Which begs the question, why am I sharing this semi-publicly. I agree - it feels a little incongruous, and writing these long things and putting them out there does often set me back a bit - for a few days, perhaps. I guess, if I were to analyze some of the old feelings, that I feel like I have to sacrifice my privacy because others have more power than I to know what's right for me, and also that I've been bad somehow, and have to confess and face the music. That's the nitty gritty of the feeling - I know it's not usually the reality. I am, when I can stop myself before reacting automatically and freezing up, less scared of confessing the truth than I used to be. A quick digression - as a Protestant, I've been suitably horrified by the idea that people tell a clergyman 'bad' things that they've done; well, the confiding aspect of it maybe could be a relief, and a way to connect secretly with someone, which is kind of appealing, but the idea that giving yourself away leads to punishment (it is what you deserve, after all) is bred into me. So, you see, it's my protestant perspective that's the problem - not the ritual of confession! The positive, healing power of a confession done right, with self-respect on the one side and compassionate responsibility and understanding on the other, I would think could actually heal a person.

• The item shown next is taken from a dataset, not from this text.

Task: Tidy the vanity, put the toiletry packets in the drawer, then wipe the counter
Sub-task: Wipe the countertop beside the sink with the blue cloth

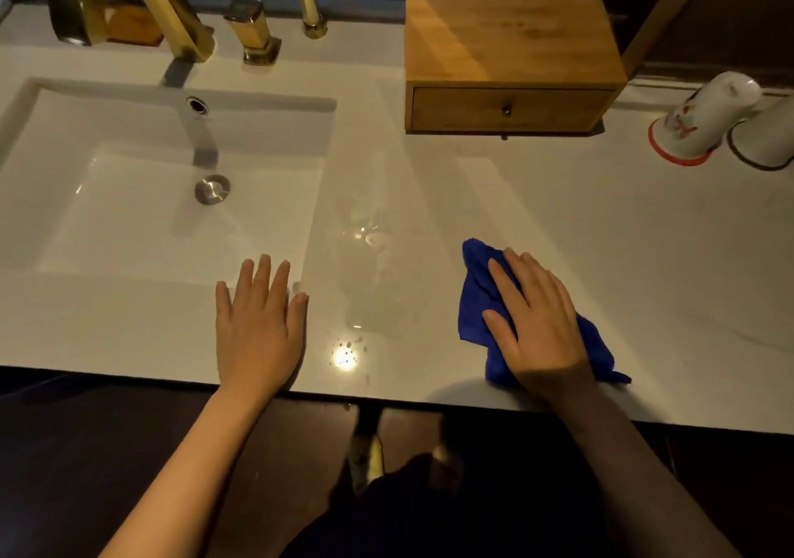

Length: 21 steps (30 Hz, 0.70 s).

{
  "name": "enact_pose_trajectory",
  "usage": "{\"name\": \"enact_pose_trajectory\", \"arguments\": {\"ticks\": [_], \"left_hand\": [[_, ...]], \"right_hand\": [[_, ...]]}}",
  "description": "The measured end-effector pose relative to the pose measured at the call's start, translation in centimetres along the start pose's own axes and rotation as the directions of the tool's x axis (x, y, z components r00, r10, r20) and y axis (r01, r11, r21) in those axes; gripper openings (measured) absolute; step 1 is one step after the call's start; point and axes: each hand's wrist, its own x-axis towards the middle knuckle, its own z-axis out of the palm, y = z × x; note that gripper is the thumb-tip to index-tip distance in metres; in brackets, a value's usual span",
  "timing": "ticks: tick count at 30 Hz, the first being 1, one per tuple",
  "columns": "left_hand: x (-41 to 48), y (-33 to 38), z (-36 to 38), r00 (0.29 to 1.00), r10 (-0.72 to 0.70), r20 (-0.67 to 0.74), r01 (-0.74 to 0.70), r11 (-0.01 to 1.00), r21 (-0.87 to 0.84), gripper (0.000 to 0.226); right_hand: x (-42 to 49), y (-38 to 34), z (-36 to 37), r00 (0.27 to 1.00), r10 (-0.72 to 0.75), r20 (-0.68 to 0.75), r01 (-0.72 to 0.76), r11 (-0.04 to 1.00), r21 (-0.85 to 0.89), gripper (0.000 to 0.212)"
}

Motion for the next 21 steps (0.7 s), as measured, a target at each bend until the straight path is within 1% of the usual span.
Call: {"name": "enact_pose_trajectory", "arguments": {"ticks": [2, 3, 4, 6, 8, 14, 18, 21], "left_hand": [[0.0, 0.1, 0.1, 1.000, 0.002, -0.005, -0.002, 1.000, 0.010, 0.068], [0.0, 0.1, 0.2, 1.000, -0.004, -0.002, 0.004, 1.000, 0.009, 0.067], [0.0, 0.1, 0.2, 1.000, -0.009, 0.002, 0.009, 1.000, 0.007, 0.067], [0.1, 0.1, 0.2, 1.000, -0.013, 0.005, 0.013, 1.000, 0.012, 0.066], [0.1, 0.2, 0.2, 1.000, -0.016, 0.013, 0.015, 1.000, 0.016, 0.065], [0.0, 0.3, 0.1, 0.999, -0.024, 0.021, 0.024, 1.000, 0.011, 0.063], [0.1, 0.3, 0.1, 0.999, -0.031, 0.029, 0.031, 0.999, 0.020, 0.062], [0.1, 0.3, 0.1, 0.999, -0.037, 0.036, 0.036, 0.999, 0.023, 0.063]], "right_hand": [[0.4, 1.2, -0.9, 0.997, -0.039, 0.073, 0.031, 0.994, 0.104, 0.060], [0.6, 1.6, -1.2, 0.996, -0.058, 0.073, 0.048, 0.990, 0.133, 0.059], [0.7, 1.9, -1.3, 0.995, -0.079, 0.053, 0.072, 0.989, 0.125, 0.058], [0.9, 2.2, -0.6, 0.990, -0.139, -0.011, 0.139, 0.990, -0.010, 0.055], [1.2, 2.1, 0.3, 0.989, -0.140, -0.045, 0.135, 0.985, -0.111, 0.055], [2.8, 0.2, 1.2, 0.989, 0.068, -0.130, -0.092, 0.978, -0.187, 0.054], [4.6, -1.0, 2.3, 0.956, 0.230, -0.181, -0.267, 0.937, -0.223, 0.053], [6.0, -1.6, 3.1, 0.935, 0.298, -0.195, -0.336, 0.919, -0.206, 0.053]]}}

The answer to the original question, in the language of astrology, is that a Gemini object, even one in the fourth house, has to communication, which is a kind of connection, in order to activate its energy. And while I'm getting a little pricklier about my right to be private, and assert my other needs and personal opinions, I also know that, as painful as it sometimes is, I learn and move forward a great deal when I connect in order to better myself (that Virgo Moon again), and I'm learning to do it more gently, more patiently, more sensitively, and with a bit more social acceptably, if you will. Venusian social skills perhaps, a stronger Saturn? Nessus is also conjunct the North Node, which to me, explains the intense inner suffering on a whole new level, but I'm saving that for later - after I do a little more research. I mean, I'd like to jump in Sagittarily and offer a widely speculative, expansive theory that would nevertheless, if I know my writing, have an uncanny and unexpected amount of truth and insight in it, but I wouldn't be feeling that truth, slowing down to breathe as I wrote it out - and that, to me, is the difference between the royal fifth house Jupiter Gemini, which wants to share grandly and bask in a generous party of love and attention, and the private, sensitive lunar-connected fourth house North Node. I keep forgetting that we have to accept and work through our south node foibles and those of their rulers and aspecting planets - not just skip them (as if we could)! This blog is an experiment, a bowing to the feeling that I don't do enough to put myself out there and engage others, an allowance to my fifth house Jupiter ruler, and a way to trick myself into being accountable for what I say, posting it so that I won't allow myself to fall back on the same ideas and words over and over again without accepting the lessons I've learned in writing them.